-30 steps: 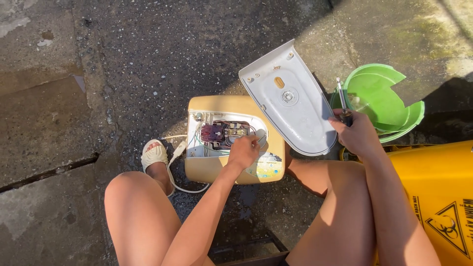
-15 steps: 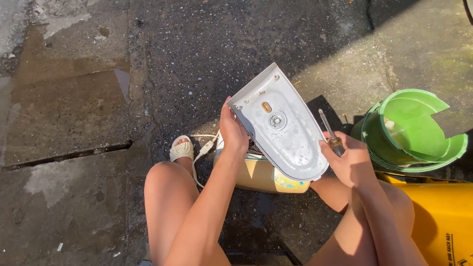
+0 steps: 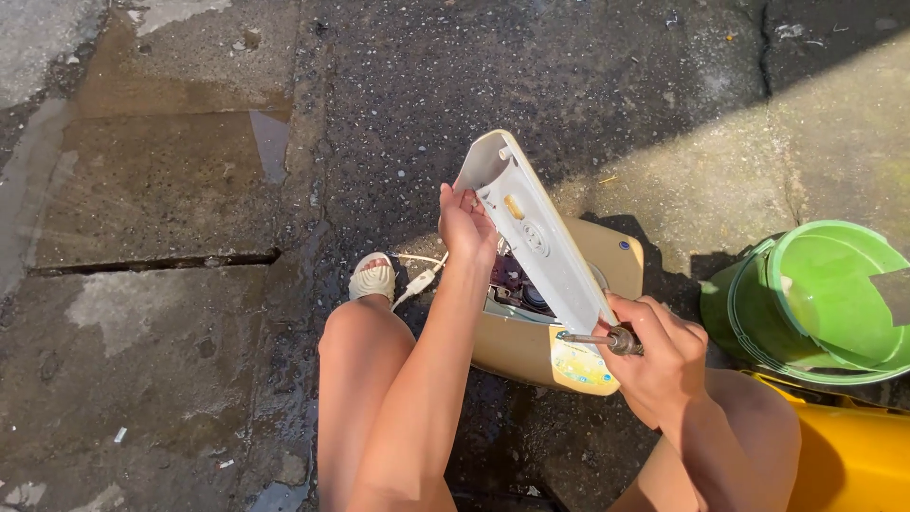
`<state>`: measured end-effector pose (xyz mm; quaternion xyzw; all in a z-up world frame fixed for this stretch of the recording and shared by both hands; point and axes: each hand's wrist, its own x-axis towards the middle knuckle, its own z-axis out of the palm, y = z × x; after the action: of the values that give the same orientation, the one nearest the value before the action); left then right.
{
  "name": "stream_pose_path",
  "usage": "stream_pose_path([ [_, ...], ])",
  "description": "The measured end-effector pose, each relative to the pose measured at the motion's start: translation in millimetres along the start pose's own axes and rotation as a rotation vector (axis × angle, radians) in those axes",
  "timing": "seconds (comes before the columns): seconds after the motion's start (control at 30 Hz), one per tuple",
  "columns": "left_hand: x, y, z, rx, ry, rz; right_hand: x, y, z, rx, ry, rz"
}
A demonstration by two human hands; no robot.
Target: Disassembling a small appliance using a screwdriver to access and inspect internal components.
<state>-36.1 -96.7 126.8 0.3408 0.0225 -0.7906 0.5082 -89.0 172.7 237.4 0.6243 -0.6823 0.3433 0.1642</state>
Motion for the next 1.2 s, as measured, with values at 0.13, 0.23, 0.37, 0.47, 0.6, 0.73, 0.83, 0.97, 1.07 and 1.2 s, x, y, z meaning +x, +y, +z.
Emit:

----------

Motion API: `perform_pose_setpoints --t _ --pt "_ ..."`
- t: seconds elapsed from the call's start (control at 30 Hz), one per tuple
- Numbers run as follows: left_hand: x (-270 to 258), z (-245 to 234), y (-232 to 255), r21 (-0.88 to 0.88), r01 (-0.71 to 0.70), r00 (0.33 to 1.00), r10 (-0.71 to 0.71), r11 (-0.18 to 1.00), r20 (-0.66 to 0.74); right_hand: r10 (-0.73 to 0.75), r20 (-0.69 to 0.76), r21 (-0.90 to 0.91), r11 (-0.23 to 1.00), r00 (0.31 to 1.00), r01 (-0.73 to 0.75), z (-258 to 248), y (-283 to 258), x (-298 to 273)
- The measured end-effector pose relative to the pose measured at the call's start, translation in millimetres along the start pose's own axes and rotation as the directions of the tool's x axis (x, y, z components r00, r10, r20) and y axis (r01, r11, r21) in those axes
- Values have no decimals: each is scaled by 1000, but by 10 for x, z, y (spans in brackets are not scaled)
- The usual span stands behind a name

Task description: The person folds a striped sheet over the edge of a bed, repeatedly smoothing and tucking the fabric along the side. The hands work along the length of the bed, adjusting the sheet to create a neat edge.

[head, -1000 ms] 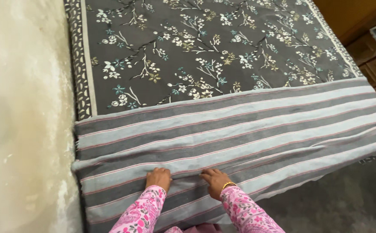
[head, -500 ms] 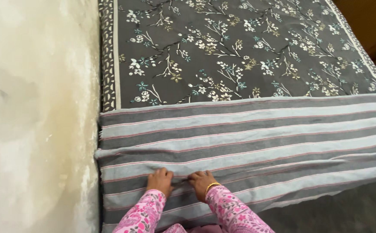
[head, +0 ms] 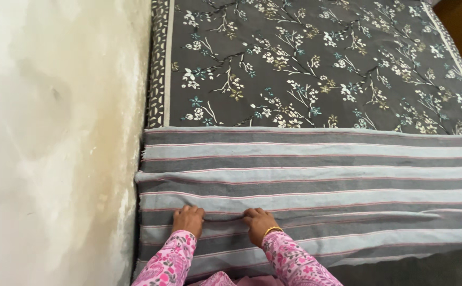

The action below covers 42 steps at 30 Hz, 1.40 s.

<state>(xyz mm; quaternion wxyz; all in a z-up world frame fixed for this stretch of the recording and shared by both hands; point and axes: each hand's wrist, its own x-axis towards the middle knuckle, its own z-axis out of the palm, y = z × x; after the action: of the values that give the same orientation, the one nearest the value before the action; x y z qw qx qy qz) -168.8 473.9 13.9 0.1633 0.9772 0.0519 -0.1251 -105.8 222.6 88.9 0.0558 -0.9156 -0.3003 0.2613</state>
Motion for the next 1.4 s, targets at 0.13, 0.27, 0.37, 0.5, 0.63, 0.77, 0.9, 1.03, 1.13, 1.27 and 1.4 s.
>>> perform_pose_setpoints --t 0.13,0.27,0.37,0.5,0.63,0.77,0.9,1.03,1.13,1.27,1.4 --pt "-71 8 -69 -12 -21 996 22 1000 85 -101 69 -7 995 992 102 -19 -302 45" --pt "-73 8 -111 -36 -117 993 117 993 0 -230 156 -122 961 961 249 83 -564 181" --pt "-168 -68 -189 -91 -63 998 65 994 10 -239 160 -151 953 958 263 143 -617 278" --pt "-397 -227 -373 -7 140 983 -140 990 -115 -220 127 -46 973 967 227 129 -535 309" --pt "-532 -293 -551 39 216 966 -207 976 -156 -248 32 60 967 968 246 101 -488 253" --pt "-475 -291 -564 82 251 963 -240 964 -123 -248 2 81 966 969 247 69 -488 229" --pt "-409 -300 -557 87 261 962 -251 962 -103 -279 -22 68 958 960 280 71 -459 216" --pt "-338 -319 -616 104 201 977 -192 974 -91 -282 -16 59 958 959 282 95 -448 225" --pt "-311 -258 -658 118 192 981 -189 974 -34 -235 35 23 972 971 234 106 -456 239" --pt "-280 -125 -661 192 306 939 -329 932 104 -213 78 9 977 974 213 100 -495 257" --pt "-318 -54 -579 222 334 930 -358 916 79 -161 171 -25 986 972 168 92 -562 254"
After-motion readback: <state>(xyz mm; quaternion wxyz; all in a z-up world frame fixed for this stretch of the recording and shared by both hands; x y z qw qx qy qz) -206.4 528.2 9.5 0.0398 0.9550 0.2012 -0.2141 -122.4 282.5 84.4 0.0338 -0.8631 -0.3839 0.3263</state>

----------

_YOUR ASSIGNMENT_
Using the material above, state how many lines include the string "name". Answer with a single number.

_RESPONSE BELOW_
2